In The Journal of the American Medical Association, researchers estimate that approximately 14 million U.S. people aged 12 and older have "visual impairment," and that more than 11 million of them could improve their vision with corrective lenses.

The study defines "visual impairment" as visual acuity of 20/50 or worse in the better-seeing eye. Visual acuity refers to the sharpness of vision at 20 feet from an object. A person with 20/50 vision can clearly see something 20 feet away that a person with normal vision can see clearly from a distance of 50 feet.

Bad distance vision was considered "improved" if corrections boosted visual acuity to 20/40 or better. Glasses, contact lenses, or corrective eye surgery can make such corrections.

The study focused on distance vision problems (nearsightedness, or myopia), not flaws in close-up vision (farsightedness).

How's Your Distance Vision?

The report comes from Susan Vitale, PhD, MHS, and colleagues of the National Eye Institute, a branch of the National Institutes of Health.

They studied data from a series of national health surveys given from 1999 to 2002. More than 13,000 survey participants got their vision checked in a mobile examination center.

"Overall, 1,190 study participants had visual impairment, and of these, 83.3% could achieve good visual acuity with correction," write Vitale and colleagues. The researchers applied those figures to the U.S. population to arrive at their national estimates.

Fuzzy Estimate?

The figures may not be exactly right, but they indicate that many people have poor distance vision that could be corrected.

Data included 765 people (nearly 6% of the group) who forgot to bring their corrective lenses to the eye exam.
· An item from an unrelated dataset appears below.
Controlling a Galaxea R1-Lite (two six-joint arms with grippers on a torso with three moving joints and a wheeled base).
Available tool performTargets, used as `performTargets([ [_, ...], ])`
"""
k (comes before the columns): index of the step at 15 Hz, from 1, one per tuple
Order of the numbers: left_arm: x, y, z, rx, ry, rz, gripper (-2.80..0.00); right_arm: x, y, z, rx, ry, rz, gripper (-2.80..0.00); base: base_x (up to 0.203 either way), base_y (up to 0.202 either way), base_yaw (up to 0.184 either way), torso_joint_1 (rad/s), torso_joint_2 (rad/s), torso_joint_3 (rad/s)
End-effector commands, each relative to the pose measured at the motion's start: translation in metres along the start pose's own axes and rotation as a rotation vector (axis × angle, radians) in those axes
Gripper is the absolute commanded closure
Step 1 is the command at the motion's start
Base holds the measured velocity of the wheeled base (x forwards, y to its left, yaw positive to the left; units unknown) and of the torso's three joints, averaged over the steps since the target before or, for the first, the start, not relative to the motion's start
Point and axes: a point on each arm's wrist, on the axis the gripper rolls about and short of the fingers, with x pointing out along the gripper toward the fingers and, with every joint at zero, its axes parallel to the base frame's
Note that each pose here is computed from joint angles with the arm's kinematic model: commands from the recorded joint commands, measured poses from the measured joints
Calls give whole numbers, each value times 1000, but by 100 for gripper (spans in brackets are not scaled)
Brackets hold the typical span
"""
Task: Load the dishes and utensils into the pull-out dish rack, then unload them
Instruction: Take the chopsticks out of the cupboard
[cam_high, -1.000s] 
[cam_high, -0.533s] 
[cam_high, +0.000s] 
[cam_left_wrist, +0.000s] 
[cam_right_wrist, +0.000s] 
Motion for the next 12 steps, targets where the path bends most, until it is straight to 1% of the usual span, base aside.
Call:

Excluding those people would mean that about 5%, not 6.4%, of participants had impaired vision.

The researchers write that they "think it is appropriate" to include those participants, though they acknowledge that doing so "may result in an overestimate" of vision impairment prevalence.

On the other hand, 990 survey participants didn't take the eye exam and 938 others didn't have complete visual acuity data.

People without visual acuity data were more likely to be poor, less educated, and not white. Those traits were more common in participants with impaired vision. For that reason, the researchers caution that they may have underestimated the prevalence of visual impairment.

Either way, correcting vision problems is "an important public health endeavor with implications for safety and quality of life," write Vitale and colleagues.


SOURCES: Vitale, S. The Journal of the American Medical Association, May 10, 2006; vol 295: pp 2158-2163. WebMD Medical Reference provided in collaboration with The Cleveland Clinic: "Basic Information About Vision." News release, JAMA/Archives.